### Task item
Pull out of the data below the stretch of lines bounded by the one containing "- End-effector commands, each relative" and the one containing "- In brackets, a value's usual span", both bounds included, unchanged.
BEGIN Task data
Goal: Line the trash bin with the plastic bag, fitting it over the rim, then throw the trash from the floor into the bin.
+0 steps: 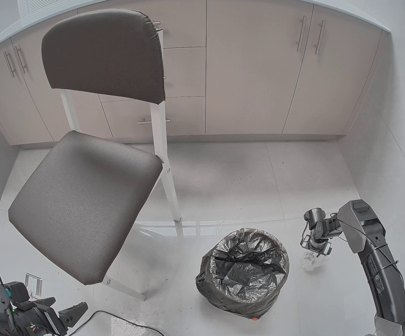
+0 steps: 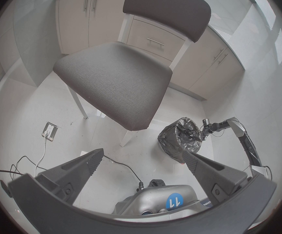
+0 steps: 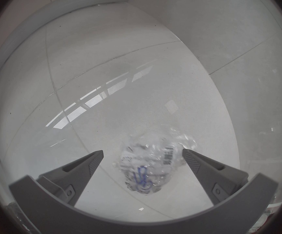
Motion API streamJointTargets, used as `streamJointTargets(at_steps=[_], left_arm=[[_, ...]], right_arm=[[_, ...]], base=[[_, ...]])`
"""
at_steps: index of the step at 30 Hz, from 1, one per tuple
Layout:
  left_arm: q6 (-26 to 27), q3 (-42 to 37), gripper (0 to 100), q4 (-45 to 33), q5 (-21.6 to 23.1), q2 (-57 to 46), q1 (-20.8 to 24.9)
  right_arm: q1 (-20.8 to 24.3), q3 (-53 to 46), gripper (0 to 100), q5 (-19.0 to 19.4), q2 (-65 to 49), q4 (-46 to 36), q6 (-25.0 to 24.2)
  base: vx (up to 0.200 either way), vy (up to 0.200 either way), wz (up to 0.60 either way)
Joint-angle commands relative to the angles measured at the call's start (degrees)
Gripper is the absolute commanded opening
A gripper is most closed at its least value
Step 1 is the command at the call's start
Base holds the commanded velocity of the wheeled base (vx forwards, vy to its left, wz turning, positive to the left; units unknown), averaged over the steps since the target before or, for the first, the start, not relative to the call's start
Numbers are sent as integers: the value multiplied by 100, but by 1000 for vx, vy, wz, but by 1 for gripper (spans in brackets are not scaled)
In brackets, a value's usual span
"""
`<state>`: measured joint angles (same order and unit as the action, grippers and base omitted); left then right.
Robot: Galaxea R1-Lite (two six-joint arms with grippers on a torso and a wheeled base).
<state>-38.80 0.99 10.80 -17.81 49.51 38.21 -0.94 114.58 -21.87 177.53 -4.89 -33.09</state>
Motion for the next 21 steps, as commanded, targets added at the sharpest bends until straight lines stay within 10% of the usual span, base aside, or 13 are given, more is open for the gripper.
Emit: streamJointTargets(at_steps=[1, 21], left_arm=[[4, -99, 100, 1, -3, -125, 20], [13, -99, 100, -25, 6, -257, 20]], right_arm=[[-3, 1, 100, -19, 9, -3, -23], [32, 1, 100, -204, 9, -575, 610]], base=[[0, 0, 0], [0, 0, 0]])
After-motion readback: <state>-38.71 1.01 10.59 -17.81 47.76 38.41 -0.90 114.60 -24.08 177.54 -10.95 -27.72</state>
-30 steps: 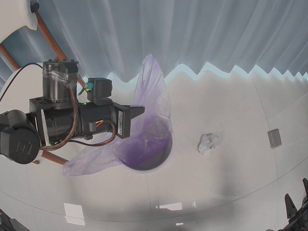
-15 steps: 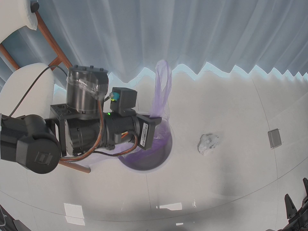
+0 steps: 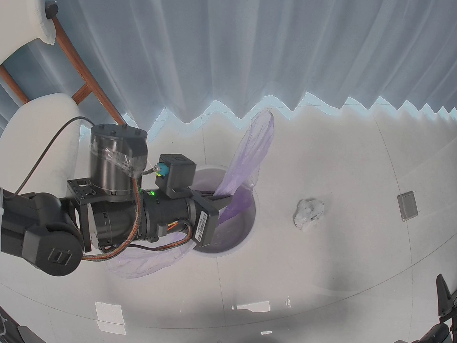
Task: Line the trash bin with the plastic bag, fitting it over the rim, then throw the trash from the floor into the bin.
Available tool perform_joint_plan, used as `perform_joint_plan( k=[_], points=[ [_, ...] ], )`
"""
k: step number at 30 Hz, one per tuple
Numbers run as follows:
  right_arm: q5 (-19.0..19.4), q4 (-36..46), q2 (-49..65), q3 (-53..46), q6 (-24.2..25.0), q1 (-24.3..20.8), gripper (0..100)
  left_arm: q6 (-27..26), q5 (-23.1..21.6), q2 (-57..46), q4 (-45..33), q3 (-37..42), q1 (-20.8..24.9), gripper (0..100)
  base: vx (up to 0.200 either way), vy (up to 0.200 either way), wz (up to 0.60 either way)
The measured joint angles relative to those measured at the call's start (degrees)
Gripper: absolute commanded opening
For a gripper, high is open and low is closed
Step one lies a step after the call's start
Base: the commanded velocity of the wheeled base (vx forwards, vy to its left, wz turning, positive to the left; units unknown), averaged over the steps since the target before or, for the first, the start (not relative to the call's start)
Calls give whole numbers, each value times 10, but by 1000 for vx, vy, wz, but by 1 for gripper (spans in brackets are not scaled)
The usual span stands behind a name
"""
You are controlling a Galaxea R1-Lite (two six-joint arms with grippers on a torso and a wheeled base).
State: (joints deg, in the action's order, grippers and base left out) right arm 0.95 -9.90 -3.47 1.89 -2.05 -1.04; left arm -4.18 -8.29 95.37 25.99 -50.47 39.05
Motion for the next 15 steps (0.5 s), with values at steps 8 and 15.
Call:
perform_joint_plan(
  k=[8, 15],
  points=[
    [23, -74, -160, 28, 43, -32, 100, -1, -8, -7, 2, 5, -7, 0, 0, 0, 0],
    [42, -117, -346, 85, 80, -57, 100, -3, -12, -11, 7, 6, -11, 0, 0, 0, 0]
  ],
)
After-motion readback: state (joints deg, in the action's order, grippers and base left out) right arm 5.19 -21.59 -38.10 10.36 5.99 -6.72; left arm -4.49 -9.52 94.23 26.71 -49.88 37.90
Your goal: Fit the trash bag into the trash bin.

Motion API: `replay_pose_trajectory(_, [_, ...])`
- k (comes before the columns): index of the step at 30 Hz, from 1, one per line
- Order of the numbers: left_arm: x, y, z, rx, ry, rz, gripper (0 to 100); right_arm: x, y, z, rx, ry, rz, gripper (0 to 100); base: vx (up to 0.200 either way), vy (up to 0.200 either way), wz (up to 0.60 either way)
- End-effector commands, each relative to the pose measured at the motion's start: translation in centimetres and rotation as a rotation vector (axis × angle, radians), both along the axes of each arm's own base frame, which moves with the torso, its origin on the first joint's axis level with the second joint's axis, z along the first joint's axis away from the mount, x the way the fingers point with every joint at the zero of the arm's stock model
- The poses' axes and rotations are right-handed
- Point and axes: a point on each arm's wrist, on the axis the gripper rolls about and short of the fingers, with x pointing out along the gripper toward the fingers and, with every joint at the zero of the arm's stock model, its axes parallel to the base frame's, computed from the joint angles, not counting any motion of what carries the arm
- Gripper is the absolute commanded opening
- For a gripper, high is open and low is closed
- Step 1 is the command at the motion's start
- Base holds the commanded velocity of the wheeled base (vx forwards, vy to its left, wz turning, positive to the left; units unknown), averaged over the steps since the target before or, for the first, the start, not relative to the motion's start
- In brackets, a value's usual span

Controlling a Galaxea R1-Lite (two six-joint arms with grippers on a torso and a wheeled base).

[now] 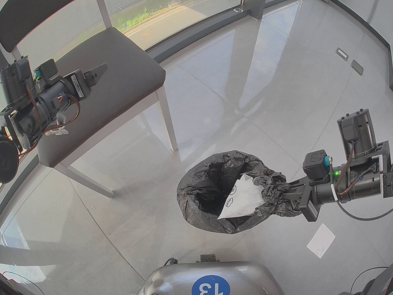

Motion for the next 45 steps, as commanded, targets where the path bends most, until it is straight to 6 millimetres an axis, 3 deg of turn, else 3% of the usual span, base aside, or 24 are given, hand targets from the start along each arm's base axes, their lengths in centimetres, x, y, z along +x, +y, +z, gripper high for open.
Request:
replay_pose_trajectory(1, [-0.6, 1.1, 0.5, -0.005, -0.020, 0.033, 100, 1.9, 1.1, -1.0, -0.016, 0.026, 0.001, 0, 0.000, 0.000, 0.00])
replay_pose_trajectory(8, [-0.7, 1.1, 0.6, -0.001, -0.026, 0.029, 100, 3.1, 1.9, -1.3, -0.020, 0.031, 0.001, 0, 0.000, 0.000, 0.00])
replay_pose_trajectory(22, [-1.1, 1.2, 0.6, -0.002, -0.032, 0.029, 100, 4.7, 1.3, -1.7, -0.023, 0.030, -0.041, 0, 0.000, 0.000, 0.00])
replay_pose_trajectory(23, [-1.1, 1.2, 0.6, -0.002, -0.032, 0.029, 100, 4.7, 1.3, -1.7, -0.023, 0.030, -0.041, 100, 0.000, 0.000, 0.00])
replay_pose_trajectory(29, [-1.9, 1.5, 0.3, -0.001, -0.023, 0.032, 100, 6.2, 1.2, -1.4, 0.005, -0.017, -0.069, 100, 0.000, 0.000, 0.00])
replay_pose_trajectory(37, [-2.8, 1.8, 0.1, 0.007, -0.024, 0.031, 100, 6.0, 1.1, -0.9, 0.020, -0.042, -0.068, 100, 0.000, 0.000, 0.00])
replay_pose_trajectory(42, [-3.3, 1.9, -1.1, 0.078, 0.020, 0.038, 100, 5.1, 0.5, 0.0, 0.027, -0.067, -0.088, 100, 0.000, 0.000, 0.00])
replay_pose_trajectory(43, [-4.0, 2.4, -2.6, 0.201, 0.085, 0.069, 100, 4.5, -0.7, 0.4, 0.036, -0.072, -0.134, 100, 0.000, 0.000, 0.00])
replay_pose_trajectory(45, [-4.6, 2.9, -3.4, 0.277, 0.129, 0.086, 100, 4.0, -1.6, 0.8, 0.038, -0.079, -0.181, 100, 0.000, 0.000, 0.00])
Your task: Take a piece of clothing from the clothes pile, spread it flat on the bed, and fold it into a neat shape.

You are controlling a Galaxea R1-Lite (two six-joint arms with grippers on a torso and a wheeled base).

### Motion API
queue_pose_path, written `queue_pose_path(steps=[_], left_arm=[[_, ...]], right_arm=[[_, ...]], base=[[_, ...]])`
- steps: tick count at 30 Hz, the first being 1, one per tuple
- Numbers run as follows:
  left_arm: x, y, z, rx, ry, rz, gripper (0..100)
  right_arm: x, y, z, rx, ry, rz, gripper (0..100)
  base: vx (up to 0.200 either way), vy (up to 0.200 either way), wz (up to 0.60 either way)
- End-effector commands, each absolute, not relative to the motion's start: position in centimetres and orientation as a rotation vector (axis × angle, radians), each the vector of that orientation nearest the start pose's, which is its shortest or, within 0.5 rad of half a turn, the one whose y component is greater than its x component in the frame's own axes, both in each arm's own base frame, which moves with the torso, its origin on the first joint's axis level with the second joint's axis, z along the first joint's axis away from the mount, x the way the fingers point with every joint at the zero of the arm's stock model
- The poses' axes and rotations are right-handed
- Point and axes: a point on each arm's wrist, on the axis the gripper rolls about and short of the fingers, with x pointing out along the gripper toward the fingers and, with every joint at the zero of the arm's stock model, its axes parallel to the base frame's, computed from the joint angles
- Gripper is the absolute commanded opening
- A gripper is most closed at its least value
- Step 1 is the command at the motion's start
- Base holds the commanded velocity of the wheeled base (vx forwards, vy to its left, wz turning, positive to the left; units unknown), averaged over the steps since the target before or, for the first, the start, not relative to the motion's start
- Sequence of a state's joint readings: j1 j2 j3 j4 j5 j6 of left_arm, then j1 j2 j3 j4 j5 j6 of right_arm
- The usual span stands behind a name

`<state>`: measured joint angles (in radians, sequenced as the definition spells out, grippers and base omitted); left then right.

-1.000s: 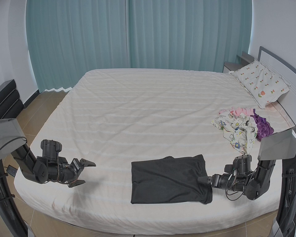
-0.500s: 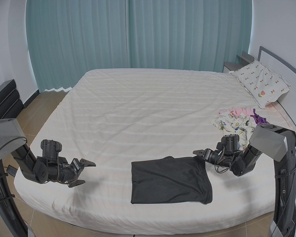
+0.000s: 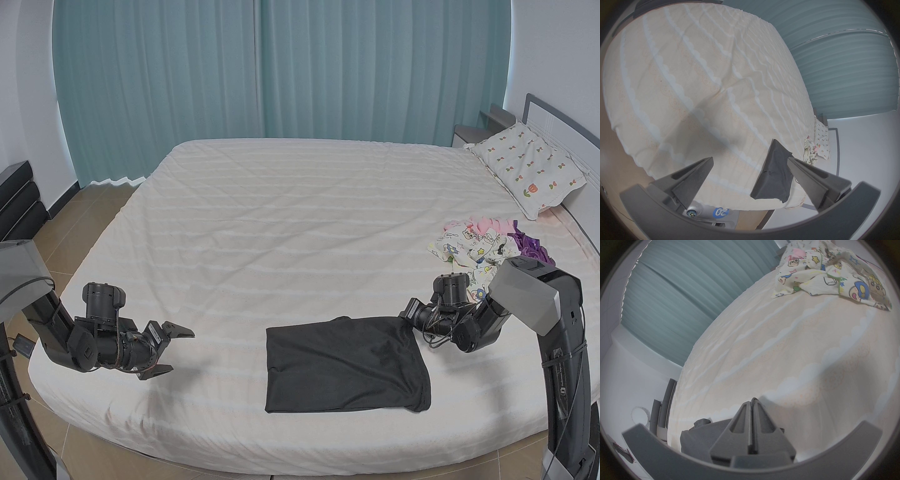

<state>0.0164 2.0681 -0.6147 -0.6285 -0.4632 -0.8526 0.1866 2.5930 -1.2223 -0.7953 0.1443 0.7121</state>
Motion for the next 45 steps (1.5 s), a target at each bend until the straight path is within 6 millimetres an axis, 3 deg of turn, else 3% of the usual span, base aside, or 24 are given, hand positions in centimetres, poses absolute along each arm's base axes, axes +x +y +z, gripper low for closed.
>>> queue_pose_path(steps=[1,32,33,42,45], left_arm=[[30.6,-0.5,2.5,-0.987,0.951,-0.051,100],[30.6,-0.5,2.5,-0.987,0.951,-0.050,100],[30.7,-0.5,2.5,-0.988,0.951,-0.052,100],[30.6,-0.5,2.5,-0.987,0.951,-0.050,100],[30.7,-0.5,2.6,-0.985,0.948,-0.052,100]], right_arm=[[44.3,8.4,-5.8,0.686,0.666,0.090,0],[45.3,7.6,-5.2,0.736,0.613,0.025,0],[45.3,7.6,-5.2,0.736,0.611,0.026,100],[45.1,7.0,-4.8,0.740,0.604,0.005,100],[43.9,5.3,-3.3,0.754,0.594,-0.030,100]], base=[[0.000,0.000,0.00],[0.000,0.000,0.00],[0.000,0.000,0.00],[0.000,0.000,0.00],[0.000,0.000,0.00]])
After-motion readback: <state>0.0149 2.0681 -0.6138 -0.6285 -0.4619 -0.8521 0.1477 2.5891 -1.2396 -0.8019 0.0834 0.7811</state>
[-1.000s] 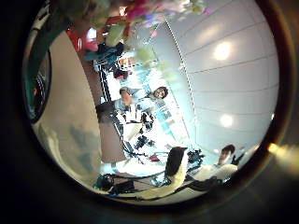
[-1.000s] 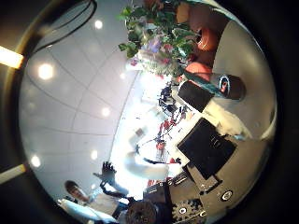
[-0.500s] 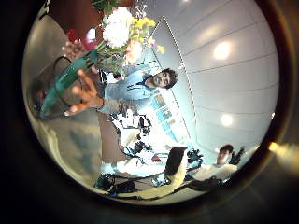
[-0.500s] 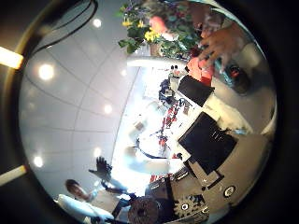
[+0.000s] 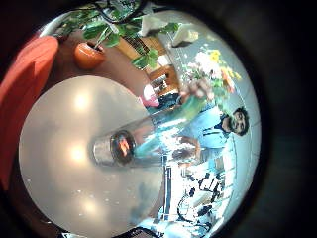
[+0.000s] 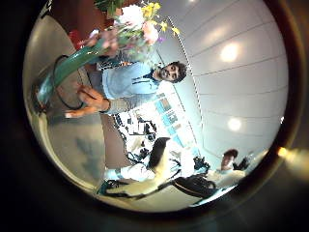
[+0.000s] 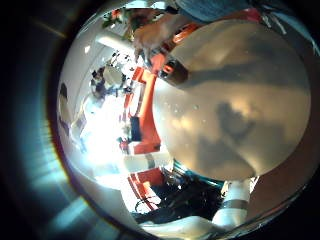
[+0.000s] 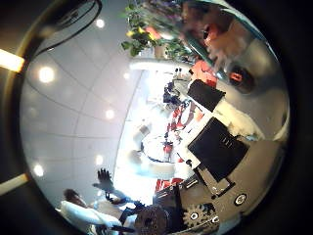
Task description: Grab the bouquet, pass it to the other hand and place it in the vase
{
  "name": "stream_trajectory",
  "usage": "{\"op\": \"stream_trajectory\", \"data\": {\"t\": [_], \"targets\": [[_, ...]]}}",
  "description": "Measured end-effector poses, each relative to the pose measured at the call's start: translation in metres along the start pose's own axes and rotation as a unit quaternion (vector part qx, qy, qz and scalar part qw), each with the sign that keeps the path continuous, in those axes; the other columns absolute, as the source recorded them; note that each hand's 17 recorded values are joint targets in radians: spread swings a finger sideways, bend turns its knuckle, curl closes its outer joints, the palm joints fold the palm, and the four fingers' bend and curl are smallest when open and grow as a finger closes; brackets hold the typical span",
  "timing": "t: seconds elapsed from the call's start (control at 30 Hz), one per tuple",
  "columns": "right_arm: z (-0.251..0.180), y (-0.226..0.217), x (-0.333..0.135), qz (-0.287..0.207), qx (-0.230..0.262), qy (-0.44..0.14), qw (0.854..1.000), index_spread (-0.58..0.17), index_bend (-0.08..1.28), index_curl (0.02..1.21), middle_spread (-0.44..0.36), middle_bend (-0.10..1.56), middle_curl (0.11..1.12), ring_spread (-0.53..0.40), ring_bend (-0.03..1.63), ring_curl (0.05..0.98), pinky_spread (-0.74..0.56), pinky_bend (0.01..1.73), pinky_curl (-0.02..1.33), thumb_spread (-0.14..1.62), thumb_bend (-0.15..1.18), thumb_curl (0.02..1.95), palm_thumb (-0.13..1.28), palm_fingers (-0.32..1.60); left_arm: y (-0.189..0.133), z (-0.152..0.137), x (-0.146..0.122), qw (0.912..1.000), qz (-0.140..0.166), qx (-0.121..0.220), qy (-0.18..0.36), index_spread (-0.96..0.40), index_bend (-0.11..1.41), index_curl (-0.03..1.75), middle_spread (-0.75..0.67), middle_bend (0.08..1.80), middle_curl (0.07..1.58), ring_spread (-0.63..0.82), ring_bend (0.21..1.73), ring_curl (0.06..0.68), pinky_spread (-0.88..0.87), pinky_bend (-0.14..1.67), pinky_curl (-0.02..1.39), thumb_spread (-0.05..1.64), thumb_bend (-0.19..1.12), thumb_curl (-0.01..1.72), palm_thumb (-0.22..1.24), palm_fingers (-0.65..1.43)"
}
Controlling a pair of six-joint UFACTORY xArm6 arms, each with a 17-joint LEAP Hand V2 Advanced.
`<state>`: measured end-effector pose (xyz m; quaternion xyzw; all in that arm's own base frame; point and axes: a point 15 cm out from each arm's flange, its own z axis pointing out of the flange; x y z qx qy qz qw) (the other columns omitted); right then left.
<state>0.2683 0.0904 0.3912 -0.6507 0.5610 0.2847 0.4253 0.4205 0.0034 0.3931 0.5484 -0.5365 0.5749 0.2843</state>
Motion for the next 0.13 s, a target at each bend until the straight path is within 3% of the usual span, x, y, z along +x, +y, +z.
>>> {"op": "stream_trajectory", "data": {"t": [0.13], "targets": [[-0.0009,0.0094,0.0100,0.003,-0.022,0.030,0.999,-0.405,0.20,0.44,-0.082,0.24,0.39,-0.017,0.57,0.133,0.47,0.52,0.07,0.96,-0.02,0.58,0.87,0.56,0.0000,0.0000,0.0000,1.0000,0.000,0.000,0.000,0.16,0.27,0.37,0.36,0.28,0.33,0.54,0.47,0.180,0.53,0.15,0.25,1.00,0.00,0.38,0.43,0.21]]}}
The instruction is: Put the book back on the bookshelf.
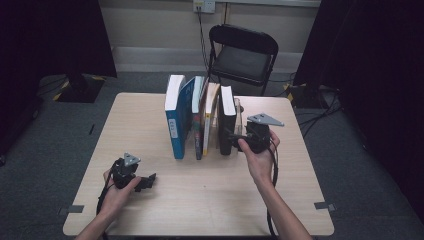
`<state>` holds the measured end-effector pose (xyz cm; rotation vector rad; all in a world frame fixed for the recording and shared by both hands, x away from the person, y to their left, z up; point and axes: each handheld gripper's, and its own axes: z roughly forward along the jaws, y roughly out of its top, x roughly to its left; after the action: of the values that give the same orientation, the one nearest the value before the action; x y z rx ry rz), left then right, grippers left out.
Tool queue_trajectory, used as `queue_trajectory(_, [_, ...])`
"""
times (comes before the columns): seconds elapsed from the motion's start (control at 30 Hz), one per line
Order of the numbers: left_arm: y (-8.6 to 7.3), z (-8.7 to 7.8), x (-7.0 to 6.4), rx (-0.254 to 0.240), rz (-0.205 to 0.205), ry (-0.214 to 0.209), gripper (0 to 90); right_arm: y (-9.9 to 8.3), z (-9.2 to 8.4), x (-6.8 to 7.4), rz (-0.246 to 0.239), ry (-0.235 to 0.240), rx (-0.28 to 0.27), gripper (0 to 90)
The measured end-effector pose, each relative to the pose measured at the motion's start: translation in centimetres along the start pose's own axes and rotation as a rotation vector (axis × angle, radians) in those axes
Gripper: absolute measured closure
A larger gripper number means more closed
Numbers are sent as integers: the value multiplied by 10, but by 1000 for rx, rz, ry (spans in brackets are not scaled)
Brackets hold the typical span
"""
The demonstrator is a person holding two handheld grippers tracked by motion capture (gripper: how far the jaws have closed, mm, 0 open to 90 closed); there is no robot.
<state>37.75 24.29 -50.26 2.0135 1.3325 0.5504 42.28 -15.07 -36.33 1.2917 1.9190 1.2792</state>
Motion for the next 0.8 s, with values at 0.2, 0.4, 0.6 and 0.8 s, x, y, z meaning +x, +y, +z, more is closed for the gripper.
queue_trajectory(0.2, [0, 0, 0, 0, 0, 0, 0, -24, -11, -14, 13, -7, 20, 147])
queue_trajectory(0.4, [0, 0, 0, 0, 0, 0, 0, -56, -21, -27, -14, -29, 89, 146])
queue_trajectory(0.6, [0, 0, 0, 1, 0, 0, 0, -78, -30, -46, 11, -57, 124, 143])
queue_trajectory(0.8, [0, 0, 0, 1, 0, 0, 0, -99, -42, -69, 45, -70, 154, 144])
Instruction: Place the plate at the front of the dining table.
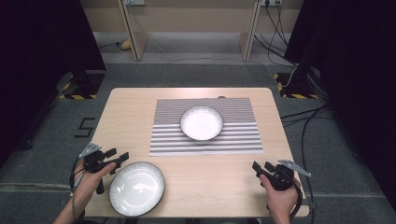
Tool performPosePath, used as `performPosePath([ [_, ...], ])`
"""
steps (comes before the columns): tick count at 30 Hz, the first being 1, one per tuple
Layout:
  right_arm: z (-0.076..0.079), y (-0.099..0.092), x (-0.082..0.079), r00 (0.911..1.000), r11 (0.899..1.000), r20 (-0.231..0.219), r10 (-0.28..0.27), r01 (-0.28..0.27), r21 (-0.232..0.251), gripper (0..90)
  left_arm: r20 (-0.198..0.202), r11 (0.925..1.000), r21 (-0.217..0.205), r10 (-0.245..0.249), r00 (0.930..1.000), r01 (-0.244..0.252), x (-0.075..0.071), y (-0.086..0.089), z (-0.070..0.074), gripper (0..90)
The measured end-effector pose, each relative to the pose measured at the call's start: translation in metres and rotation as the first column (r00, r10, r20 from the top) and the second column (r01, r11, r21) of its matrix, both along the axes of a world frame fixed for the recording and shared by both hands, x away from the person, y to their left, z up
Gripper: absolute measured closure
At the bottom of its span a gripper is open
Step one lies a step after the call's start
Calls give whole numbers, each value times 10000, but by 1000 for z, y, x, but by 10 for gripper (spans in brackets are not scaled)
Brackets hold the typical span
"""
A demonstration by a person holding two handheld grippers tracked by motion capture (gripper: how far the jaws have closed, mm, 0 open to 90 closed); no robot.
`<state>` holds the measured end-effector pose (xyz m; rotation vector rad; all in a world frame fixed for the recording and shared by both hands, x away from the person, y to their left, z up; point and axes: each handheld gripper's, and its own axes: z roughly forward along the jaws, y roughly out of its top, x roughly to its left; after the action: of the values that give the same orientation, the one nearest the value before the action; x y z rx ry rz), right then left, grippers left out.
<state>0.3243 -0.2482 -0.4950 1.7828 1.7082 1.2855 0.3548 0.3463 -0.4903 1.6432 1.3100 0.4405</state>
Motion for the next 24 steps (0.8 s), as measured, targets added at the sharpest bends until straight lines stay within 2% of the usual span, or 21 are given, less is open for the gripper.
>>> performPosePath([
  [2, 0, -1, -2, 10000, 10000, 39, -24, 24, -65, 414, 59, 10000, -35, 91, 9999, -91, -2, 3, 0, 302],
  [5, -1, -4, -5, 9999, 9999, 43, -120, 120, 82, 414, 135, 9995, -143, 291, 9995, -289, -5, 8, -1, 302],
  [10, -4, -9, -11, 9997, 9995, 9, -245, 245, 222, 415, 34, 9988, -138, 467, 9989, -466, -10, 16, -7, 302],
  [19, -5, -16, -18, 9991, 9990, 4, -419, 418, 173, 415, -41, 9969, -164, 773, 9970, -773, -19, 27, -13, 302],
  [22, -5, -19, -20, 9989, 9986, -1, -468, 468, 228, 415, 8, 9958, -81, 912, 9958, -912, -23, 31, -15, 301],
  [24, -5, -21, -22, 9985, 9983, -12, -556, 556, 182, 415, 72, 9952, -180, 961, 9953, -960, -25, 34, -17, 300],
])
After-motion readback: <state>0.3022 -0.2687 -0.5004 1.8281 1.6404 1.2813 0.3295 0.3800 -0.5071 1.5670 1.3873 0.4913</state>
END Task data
### Result of this task
- End-effector commands, each relative to the pose measured at the motion's start: translation in centimetres and rotation as a rotation vector (axis × angle, radians), both along the axes of each arm's own base frame, which moves with the torso, its origin on the first joint's axis level with the second joint's axis, z along the first joint's axis away from the mount, x the way the fingers point with every joint at the zero of the arm's stock model
- The poses' axes and rotations are right-handed
- Point and axes: a point on each arm's wrist, on the axis the gripper rolls about and short of the fingers, with x pointing out along the gripper toward the fingers and, with every joint at the zero of the arm's stock model, its axes parallel to the base frame's, computed from the joint angles, not counting any motion of what carries the arm
- Gripper is the absolute commanded opening
- For a gripper, high is open and low is closed
- Step 1 is the command at the motion's start
- Base holds the commanded velocity of the wheeled base (vx forwards, vy to its left, wz turning, positive to the left; units unknown), averaged over the steps since the target before or, for the first, the start, not relative to the motion's start
- In brackets, a value's usual span

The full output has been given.